Blog:
Flash Health Monitoring on Torizon
Hey there, Leo here! Some years ago, I worked on an innovation project - by now archived - named Flash Analytics Tool. One of the project goals was to research and apply methods to estimate flash memory lifespan on Embedded Linux - more specifically, using Torizon in its early days - thus helping our customers develop flash-friendly applications and get an estimate of how long they could expect their devices to withstand in the field.
Back then, I learned that the e.MMC 5.0 standard provided a high-level overview of the flash health status, in increments of 10%, out-of-the-box. While this didn’t seem to meet all our requirements for lifetime estimation, it did provide a great overview of the flash health status.
Such data allows you, for example, to do preventive maintenance on a product before it fails in the field.
Since then, Torizon evolved and received many interesting new features, including the Torizon Platform Services integration, which in turn, enabled device monitoring.

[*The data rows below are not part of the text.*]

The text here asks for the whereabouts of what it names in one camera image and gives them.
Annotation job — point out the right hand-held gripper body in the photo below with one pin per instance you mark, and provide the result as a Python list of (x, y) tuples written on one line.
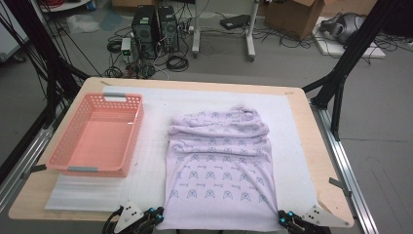
[(316, 216)]

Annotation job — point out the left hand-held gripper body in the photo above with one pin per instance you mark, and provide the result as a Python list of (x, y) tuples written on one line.
[(128, 214)]

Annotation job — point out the pink plastic basket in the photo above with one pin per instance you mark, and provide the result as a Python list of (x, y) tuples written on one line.
[(97, 143)]

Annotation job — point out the lilac printed towel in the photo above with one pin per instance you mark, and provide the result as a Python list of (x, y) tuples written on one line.
[(220, 169)]

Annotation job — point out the white foam sheet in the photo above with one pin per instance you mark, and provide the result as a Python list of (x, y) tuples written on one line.
[(81, 195)]

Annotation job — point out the white grid mat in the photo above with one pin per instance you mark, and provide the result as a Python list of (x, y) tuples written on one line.
[(292, 130)]

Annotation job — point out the white floor board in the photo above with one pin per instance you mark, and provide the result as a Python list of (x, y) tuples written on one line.
[(337, 50)]

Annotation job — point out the small white power box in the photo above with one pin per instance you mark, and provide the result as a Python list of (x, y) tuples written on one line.
[(126, 45)]

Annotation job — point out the large black computer tower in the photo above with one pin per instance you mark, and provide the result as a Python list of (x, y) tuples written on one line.
[(144, 32)]

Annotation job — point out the slim black computer tower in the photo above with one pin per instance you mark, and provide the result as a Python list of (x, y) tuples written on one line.
[(168, 29)]

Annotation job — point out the white wheeled stand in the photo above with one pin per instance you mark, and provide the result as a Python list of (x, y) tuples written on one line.
[(195, 32)]

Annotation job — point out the grey rounded device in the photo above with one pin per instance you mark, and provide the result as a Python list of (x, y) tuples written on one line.
[(344, 27)]

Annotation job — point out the blue floor sheet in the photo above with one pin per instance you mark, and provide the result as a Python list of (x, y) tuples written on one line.
[(112, 20)]

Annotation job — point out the clear plastic bag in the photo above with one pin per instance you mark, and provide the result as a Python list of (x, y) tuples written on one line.
[(82, 23)]

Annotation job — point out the brown cardboard box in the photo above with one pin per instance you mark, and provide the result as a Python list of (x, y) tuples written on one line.
[(292, 19)]

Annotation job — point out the black flat box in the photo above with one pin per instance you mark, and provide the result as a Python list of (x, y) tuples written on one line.
[(235, 22)]

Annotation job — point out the white cabinet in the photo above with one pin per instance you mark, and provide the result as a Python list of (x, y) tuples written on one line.
[(9, 39)]

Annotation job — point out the round white table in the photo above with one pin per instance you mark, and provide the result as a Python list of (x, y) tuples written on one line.
[(69, 6)]

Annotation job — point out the grey metal bracket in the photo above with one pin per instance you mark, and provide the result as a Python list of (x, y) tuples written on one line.
[(35, 169), (341, 186)]

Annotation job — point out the aluminium rail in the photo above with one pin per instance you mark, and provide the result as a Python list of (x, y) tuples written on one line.
[(350, 169), (29, 152)]

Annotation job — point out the black frame stand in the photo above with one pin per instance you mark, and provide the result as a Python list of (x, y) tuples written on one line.
[(48, 65), (354, 48)]

As of TorizonCore 5.7.0, mmc-utils was also added to the TorizonCore distribution, and it reminded me of the work done in Flash Analytics. While mmc-utils can be run in a container, and it would have been the preferred way otherwise, it doesn’t stop us from using it right away from the base OS.

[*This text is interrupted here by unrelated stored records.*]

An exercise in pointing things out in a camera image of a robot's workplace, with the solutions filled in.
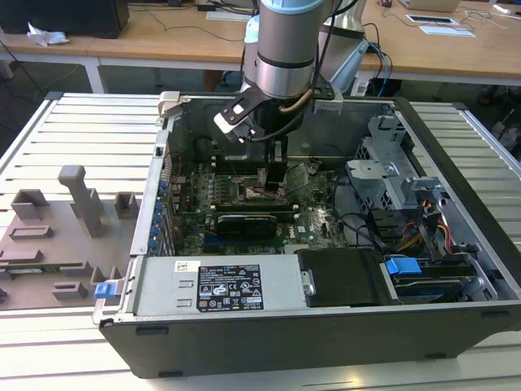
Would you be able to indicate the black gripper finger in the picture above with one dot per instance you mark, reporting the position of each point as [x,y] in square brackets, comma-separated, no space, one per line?
[277,175]

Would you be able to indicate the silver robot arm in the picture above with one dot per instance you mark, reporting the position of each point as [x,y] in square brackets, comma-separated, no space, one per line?
[285,40]

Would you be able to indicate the CPU socket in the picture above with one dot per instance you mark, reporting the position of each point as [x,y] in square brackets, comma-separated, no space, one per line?
[252,191]

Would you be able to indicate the black drive cover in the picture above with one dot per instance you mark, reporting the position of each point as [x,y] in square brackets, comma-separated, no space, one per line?
[346,277]

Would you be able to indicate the black graphics card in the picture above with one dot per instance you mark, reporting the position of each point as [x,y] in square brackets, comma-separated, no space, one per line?
[248,228]

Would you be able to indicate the green motherboard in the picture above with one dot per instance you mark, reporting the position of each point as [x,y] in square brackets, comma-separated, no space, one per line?
[313,228]

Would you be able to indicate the grey metal drive cage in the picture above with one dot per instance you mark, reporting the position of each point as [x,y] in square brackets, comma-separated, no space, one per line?
[378,183]

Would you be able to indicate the pale grey case latch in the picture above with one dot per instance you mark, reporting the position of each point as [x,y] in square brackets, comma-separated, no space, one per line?
[169,102]

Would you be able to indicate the white paper sheet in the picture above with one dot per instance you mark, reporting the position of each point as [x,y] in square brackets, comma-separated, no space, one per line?
[228,15]
[447,31]

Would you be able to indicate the wooden desk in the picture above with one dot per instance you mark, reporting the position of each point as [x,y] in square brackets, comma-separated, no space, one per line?
[447,57]
[163,45]

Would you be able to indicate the hard disk in blue carrier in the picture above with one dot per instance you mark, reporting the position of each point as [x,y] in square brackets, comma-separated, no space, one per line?
[401,266]

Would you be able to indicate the silver power supply with label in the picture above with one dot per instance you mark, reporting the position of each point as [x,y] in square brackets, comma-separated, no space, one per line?
[163,285]

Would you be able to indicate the black open PC case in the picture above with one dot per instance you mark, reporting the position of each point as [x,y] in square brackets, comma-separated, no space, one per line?
[285,346]

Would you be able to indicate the white framed tablet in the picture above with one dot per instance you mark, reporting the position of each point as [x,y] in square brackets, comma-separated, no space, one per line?
[431,19]

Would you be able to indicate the beige laptop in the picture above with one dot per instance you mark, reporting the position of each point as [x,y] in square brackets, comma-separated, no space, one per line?
[431,5]

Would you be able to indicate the blue case latch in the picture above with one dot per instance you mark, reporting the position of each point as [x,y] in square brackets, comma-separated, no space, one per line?
[102,291]

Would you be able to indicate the black box on desk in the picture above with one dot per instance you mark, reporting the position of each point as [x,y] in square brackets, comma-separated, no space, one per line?
[61,16]

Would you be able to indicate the grey parts rack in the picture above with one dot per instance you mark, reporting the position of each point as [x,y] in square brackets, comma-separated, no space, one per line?
[49,244]

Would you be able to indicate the crumpled white paper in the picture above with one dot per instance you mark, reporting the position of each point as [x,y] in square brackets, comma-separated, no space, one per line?
[45,36]

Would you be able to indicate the green RAM stick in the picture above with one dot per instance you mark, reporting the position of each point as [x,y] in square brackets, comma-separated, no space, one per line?
[49,267]

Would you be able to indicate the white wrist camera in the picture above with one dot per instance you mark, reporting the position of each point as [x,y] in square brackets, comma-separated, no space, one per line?
[228,120]

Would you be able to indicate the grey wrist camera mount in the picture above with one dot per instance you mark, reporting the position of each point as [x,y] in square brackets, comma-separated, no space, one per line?
[327,104]

Having all tools available, I decided to give it a try and monitor things in a device fleet using the Torizon Platform Services.
- Learn how to read and monitor standard eMMC health data on TorizonCore.
- Learn how to visualize it on a time series chart in the Torizon Platform Services.
First and foremost, no pun intended on this section’s title! That said, let’s recap some important concepts - at a high level - to make the best out of this article. Feel free to skip it, or come back as needed.
There are mainly two base technologies behind flash: NAND and NOR. They are named after the respective architecture at a transistor level. Even though NAND costs less and is provided in many options of high storage capacity ICs, the software stack to support its use is much more complex due to its operation.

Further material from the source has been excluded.